Brian: Thanks, Paul. The growth trajectory of Ayvakit has been impressive, with sales reaching nearly $479 million in 2024, representing substantial growth over 2023. Q1 2025 was $149 million. A great base for continued fast growth in 2025, supporting the indications Blueprint already has in the marketplace. This growth is driven by more patients being treated and is a strong foundation for the future. This success demonstrates both the significant unmet need in mastocytosis and Blueprints excellent commercial execution. Looking forward, elenestinib represents a potential next generation treatment, while BLU-808 offers exciting potential in immunology indications. This portfolio gives us a clear leadership position in mastocytosis treatment and optionality in immunology. As we move to the next slide, slide 7 lets take a moment to better understand mastocytosis a rare and debilitating disease that is highly symptomatic. Its caused by a mutation that leads to overactivation of mast cells resulting in a range of allergic symptoms. It is very well-defined biology and amenable to a companion diagnostic. Our focus at Sanofi already is driven through our rare diseases and in immunology. Ayvakit is the first and only approved medicine that treats the root cause of both advanced and indolent forms of systemic mastocytosis. Data suggest that there are approximately 25,000 diagnosed patients with systemic mastocytosis in the US alone, representing a significant opportunity for growth with increased disease awareness and diagnosis both in the US and as Ayvakit is launched outside of the US for ISM. Now let me hand over to François for the financials.

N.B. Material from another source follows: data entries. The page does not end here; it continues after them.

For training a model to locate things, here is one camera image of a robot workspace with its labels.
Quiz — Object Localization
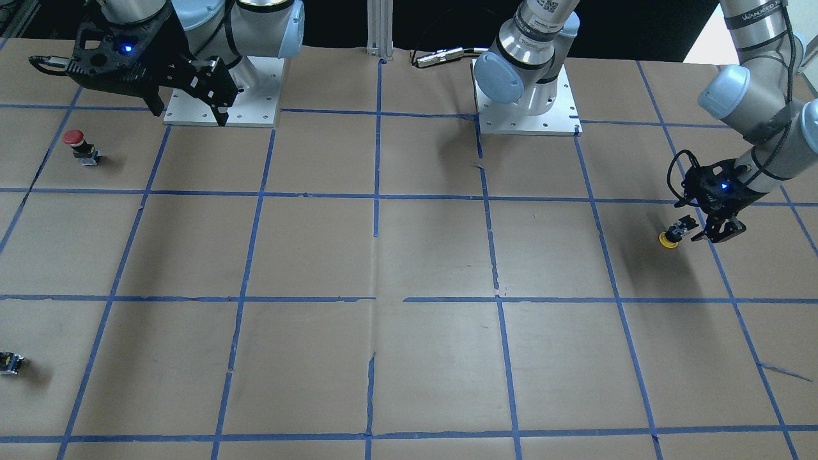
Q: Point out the yellow push button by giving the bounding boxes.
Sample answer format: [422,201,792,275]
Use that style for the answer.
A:
[658,215,699,249]

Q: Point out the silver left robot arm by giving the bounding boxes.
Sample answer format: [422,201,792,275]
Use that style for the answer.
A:
[677,1,817,243]

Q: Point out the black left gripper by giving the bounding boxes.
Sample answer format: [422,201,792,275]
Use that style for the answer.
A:
[675,160,752,243]

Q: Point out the brown paper table cover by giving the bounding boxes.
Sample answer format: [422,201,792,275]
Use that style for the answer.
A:
[1,39,816,459]

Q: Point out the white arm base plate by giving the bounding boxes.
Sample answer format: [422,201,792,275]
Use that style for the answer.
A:
[474,66,583,136]
[164,56,288,128]

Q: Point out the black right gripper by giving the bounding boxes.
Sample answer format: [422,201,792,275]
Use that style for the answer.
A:
[68,13,238,127]

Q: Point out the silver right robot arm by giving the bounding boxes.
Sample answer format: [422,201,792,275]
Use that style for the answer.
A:
[61,1,305,128]

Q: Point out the small black yellow switch block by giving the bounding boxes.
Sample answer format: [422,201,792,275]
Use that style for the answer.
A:
[0,351,26,376]

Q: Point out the aluminium frame post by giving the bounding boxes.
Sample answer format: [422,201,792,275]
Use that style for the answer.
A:
[366,0,394,61]

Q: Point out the red push button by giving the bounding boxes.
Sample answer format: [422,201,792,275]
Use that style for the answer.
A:
[62,129,100,166]

François: Thanks, Brian. For your review turning to the transaction details, we are offering $129 per share in cash, valuing Blueprint at $9.1 billion. Additionally, shareholders would receive contingent value rights worth up to $6 per share tied to specific clinical trials and regulatory milestones for BLU-808. The transaction will be financed through a combination of available cash and new debt. The proposed transaction, sorry, the proposed transaction is subject to customary closing conditions and is expected to close in the third quarter of 2025. Moving to the next slide. This acquisition aligns perfectly with our capital allocation strategy. We remain committed to our dividend policy having increased our dividend for 30 consecutive years. The Blueprint acquisition, along with our recent acquisitions in immunology and neurology, demonstrate the focus on strategic M&A to complement our organic investments. Importantly, we retain significant capacity for further business development, particularly in early stage medicines and vaccines across our core disease areas. To summarize this acquisition of Blueprint Medicines significantly strengthen our position in rare diseases, particularly in systemic mastocytosis. We are gaining an attractive pipeline, including elenestinib and BLU-808 on a fast growing approved medicine in Ayvakit. As well as an established presence among key specialist physicians as a great platform for Sanofis own and growing pipeline in immunology. This transaction represents an effective redeployment of capital with immediate accretion to our gross margin and expected positive impacts on business, operating income and EPS after 2026. Let me now hand back to Paul for Q&A.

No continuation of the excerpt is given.